There’s fan out there that are so stubborn that feel like it should be about them that they leave. “It’s not like the good ole days so I’m out.” I’ve seen it. Maybe they are, maybe they aren’t. But how can you grow a fan base when whatever decision INDYCAR makes, some fans get so mad that they leave? What kind of message does this send to new aspiring fans?

Texas last weekend is another example. Fans bitch and complain about wanting more ovals. Well here’s an oval. No one shows up and 954k watch on TV.

Where were you?

Their argument was Texas wasn’t going to be what they feel a great race. Well, the Colts play the Jacksonville Jaguars twice a year and you still watch them. Jags are a terrible team but you make it appointment TV viewing. Why can’t INDYCAR be appointment viewing for, you? Why?
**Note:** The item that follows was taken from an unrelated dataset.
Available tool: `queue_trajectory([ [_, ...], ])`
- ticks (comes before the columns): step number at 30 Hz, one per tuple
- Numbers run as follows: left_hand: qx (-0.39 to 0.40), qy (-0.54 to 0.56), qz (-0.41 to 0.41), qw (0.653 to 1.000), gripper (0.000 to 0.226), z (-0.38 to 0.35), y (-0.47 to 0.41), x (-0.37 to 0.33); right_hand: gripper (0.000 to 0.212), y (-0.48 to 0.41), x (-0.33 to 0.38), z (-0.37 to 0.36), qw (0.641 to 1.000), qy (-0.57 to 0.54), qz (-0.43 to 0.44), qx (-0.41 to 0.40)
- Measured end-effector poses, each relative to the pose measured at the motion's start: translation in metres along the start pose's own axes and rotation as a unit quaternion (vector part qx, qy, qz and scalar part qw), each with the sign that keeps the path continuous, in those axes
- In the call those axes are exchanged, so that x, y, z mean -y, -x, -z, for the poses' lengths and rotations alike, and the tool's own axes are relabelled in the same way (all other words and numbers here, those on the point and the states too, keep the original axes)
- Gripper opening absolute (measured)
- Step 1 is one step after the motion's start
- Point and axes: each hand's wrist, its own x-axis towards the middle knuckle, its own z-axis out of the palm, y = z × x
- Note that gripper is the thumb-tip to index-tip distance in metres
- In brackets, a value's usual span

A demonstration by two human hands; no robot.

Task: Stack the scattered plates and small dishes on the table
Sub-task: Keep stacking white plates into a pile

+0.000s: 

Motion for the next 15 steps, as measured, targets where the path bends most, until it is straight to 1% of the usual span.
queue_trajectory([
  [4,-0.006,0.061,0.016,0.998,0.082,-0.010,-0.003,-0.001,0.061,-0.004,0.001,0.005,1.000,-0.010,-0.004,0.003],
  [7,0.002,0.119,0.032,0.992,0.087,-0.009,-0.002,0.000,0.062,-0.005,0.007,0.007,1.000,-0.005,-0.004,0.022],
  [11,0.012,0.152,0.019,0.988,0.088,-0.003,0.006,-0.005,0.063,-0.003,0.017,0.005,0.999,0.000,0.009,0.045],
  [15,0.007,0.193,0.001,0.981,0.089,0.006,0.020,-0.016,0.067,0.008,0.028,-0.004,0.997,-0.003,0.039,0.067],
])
Like what do YOU want? What’s driving you not to watch? INDYCAR is offering everything to you on a silver platter and for some reason it’s just not good enough. So, what is it?

That’s what they’re trying to figure out. It’s an edge of a knife teetering feeling that these INDYCAR execs are dealing with because instead of applauding and following their leadership, we question and scrutinize every move and if that said move isn’t to your liking, you bitch. You take it personal.

If you want INDYCAR to grow, stop complaining, show up, support it and trust the ones in charge. They’re good folks and aren’t making decisions to take INDYCAR backwards. It’s the opposite. Stay involved and make it appointment viewing, there’s only 16 weekends out of 52, you’ll be alright by missing a pool party or two and invite some friends.

In order to grow, sometimes you have to get out of the way.


The other part of this is NASCAR and how they’re likely not only going to get a new deal soon for the TV package, but as recent years have shown, they may get a raise. For several years, we all figured they’d not get anywhere close to the multi-billion dollar TV contract on their next one. How could they?


They’re owed a raise.

Think about it, NASCAR has almost moved into a spot where they’re the second rated sports TV program each weekend. They’ve won most weekends this season with the exception of the rare week of the NCAA Tourney.

During NFL season, NASCAR is almost always No. 2.

So think about it this way, CBS and FOX have Sunday afternoon TV programing. NBC has it at night. ESPN has Monday. With the 2nd half of the season going head-to-head with the NFL, CBS and FOX would much rather have football. I get that. However, why would NBC, ESPN or others just punt their daytime Sunday schedule for cornhole coverage or tag? NASCAR has proven they’ll get millions of sets of eyeballs on them even during NFL.

With NBA not yet starting and MLB wrapping up, NASCAR makes a ton of sense and very valuable to these network in the Fall. Then, in the spring/summer, this is peak sports coverage too.

With NASCAR proving they can now be pandemic proof and can still effectively race during it, don’t you think they’ll get a bump in pay on this next contract as NBC and ESPN would certainly love to have them fill Sunday afternoon’s in the Fall? Wouldn’t FOX love them in the spring/early summer?

That’s why this past weekend’s numbers were relevant.